Quando era ancora in sella, del resto, il nomignolo che gli aveva affibbiato il popolo del trading era quello di «gorilla. Ora che il Dow Jones torna a flirtare con la quota di 11mila punti che aveva prima dello storico fallimento, un’inchiesta del New York Times riapre il dossier delle oscure manovre finanziarie che hanno gonfiato la bolla della Lehman nel decennio dei prestiti subprime e dei bond tossici, fino allo scoppio che ha messo in ginocchio l’economia globale. Spunta una società segreta, e Fuld torna così al centro delle speculazioni sul dove e sul come si siano potute accumulare, in modo tra l’elusivo e l’illegale, le fortune della banca, e il suo tesoro personale. Da rude gorilla, il boss riappare come volpe creativa capace di depistare i segugi.
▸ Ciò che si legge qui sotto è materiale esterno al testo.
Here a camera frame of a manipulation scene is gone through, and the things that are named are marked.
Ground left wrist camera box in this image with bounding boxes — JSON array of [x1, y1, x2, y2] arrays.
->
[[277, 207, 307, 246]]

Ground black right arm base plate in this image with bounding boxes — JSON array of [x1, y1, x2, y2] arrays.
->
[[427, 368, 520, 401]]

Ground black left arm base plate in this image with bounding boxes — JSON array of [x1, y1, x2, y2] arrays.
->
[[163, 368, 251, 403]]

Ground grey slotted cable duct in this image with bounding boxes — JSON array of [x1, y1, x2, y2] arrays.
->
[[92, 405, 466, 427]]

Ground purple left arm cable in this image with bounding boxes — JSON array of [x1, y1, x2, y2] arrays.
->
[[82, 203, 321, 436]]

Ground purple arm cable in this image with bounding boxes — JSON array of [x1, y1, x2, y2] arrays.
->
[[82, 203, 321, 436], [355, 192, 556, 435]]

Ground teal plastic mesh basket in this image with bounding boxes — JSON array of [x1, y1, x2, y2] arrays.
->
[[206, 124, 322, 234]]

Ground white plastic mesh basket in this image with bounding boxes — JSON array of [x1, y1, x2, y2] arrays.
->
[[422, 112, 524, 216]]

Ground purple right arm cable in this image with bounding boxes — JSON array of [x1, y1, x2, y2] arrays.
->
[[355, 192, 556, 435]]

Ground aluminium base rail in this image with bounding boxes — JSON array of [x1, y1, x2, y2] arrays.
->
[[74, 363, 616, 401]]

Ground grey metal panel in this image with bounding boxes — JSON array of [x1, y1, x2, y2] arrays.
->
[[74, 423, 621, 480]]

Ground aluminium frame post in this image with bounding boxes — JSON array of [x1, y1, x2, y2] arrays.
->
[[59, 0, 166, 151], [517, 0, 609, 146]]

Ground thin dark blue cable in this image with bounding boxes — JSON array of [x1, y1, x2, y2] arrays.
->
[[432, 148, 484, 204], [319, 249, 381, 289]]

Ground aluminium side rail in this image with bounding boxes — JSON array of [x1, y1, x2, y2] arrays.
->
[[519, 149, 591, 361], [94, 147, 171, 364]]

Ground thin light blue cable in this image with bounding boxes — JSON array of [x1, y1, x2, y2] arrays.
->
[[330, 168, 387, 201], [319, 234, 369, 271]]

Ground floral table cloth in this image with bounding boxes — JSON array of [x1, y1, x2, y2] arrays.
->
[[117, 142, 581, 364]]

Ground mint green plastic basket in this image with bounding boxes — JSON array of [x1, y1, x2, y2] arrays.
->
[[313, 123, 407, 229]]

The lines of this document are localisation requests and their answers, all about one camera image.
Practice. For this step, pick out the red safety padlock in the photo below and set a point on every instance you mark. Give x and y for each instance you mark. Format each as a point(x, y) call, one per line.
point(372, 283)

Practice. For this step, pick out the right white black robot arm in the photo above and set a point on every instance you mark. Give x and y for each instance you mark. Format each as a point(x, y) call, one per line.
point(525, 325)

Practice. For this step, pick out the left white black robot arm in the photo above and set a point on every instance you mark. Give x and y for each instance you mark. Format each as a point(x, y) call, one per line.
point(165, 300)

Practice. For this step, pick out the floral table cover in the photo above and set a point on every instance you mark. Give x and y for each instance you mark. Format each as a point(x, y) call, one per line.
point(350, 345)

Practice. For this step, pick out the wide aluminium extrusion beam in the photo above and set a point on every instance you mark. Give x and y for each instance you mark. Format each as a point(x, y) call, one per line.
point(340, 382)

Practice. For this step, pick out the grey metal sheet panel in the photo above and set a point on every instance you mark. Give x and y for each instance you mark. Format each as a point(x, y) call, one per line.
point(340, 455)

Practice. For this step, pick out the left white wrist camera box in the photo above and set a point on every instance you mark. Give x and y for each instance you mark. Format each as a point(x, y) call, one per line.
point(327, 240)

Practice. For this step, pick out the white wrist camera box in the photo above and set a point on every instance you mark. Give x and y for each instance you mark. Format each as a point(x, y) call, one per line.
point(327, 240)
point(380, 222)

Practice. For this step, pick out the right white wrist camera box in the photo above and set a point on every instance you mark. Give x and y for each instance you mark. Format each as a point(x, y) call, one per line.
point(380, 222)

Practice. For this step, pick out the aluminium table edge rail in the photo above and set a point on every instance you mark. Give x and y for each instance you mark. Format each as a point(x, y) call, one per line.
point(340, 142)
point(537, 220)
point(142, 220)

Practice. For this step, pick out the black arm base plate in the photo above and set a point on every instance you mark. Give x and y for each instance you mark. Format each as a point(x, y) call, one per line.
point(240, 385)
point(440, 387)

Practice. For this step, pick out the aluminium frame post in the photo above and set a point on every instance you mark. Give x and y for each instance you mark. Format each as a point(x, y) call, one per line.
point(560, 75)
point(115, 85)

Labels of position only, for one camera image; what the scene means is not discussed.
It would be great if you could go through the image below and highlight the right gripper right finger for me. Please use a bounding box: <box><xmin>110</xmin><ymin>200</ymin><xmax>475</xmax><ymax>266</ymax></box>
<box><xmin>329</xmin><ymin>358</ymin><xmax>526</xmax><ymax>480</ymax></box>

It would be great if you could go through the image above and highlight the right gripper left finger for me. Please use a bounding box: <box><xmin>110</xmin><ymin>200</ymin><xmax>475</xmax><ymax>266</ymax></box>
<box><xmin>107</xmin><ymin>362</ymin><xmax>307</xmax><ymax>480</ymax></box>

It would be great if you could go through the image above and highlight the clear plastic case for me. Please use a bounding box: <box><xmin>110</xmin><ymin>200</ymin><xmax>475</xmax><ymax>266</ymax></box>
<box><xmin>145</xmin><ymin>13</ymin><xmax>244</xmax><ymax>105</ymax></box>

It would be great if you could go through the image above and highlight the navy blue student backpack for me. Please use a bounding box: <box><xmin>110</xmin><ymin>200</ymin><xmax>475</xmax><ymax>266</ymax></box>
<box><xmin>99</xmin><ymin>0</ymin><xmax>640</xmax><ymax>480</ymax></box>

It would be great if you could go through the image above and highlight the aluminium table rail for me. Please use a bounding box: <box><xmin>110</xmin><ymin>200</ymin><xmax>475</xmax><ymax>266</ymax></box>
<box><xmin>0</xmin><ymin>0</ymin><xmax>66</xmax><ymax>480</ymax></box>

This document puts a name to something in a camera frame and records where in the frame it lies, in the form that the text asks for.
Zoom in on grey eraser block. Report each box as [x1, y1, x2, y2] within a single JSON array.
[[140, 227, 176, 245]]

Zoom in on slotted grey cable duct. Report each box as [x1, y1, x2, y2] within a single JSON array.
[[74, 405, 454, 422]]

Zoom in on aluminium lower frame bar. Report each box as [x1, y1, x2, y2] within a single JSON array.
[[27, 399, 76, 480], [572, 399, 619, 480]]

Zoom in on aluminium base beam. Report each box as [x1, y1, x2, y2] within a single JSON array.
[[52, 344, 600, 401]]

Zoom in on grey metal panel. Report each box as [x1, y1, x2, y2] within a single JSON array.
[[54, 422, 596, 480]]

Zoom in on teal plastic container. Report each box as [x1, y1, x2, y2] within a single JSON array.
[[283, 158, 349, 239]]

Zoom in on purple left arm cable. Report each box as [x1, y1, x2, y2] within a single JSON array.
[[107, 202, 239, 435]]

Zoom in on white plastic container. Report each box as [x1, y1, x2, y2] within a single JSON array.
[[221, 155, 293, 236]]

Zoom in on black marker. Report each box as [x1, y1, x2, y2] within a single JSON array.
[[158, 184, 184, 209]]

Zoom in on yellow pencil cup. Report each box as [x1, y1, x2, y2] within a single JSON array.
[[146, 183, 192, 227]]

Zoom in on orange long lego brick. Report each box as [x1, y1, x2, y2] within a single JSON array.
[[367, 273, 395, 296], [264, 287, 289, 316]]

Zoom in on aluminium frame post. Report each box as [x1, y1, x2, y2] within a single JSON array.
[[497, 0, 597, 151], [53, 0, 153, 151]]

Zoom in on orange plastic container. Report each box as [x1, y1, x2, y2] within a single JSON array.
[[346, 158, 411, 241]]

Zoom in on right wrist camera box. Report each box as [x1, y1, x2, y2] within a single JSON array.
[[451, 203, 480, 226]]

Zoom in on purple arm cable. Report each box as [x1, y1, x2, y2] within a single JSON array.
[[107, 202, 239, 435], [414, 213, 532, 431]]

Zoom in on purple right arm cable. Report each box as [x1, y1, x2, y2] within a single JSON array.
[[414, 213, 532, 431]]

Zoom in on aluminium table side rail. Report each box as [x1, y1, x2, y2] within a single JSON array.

Gli investitori della banca, nazionali e internazionali, non l’hanno mai saputo, e così pure gli ineffabili funzionari della Sec (la Consob Usa) e della Federal Reserve. Ma dal 2001, agli albori della corsa dei valori immobiliari e delle obbligazioni collegate, un castello di carte prendeva forma societaria. Si chiamava proprio Hudson Castle (Hc), castello dell’Hudson, il nome nuovo dato alla Ibex Capital Markets, piccola società finanziaria acquistata da Lehman per 7 milioni di dollari. Lo scopo era di dotarsi di un veicolo occulto che desse ai clienti e agli stessi manager interni la possibilità di condurre affari rischiosissimi dall’alto potenziale di guadagno. Innominabili non in quanto illegali, ma così esposti al rischio di fallimenti che, se riportati nei bilanci della casamadre, avrebbero gettato una negativa pubblicità sulla intera attività della Lehman. La trovata fu del top manager Kyle Miller, che ottenne subito il via libera dal boss: non solo Hc eliminava il fastidioso pericolo di macchiare l’immagine della Lehman, ma riduceva l’obbligo morale di riportare nei bilanci ufficiali le eventuali perdite dalle operazioni condotte dalla Hc.
La proprietà di quest’ultima era del solo 25% in capo alla Lehman, ma le sue sorti erano avviluppate a quelle della banca che la controllava di fatto: Miller divenne il presidente della Hc e molti impiegati della Lehman vi andarono ad occupare posizioni chiave. La procedura operativa della società-veicolo è emersa dai documenti della stessa Lehman Brothers, oltre che dalla causa di bancarotta promossa da una terza entità del giro, la Fenway Funding. Nel caso rivelato, la società che forniva i commercial papers (titoli a breve) alla Lehman, in cambio di cash, era appunto la Fenway, gestita dalla Hudson Castle. Se voleva un prestito da un’altra banca (nella fattispecie rivelata dal Times la controparte era la JP Morgan) la Lehman poteva utilizzare i commercial papers come garanzia.
Per i primi anni, fino al 2004, un patto tra Hc e Lehman prevedeva che il veicolo non lavorasse con concorrenti della banca d’affari, che aveva cinque suoi rappresentanti nel consiglio della Hc. Poi i legami formali si allentarono, rimase un solo uomo di Fuld nel board Hc e cadde l’esclusiva. Comunque, Lehman continuò a essere il maggiore azionista della Hudson Castle, e i due management conservarono stretti rapporti personali e operativi. La Hc creò non meno di quattro entità del tipo della Fenway, e per quella via continuò a collocare titoli a brevissimo tra gli investitori, così da approvvigionarsi di liquidità convertibile in finanziamenti sia per Lehman sia per altri gruppi.
Negli anni che hanno preceduto il collasso ci furono frequenti affari tra Hc e la banca di Fuld, che andavano sotto il nome di «repos», o «repurchase agreement» (accordi di riacquisto). In queste transazioni, una banca di solito vende degli asset e contestualmente promette di riacquistarli a una certa scadenza e a un certo prezzo. A causa di questi affari condotti fino al 2008 con Lehman, Hc è finita con il cerino in mano, la seconda creditrice della bancarotta dietro a JP Morgan Chase.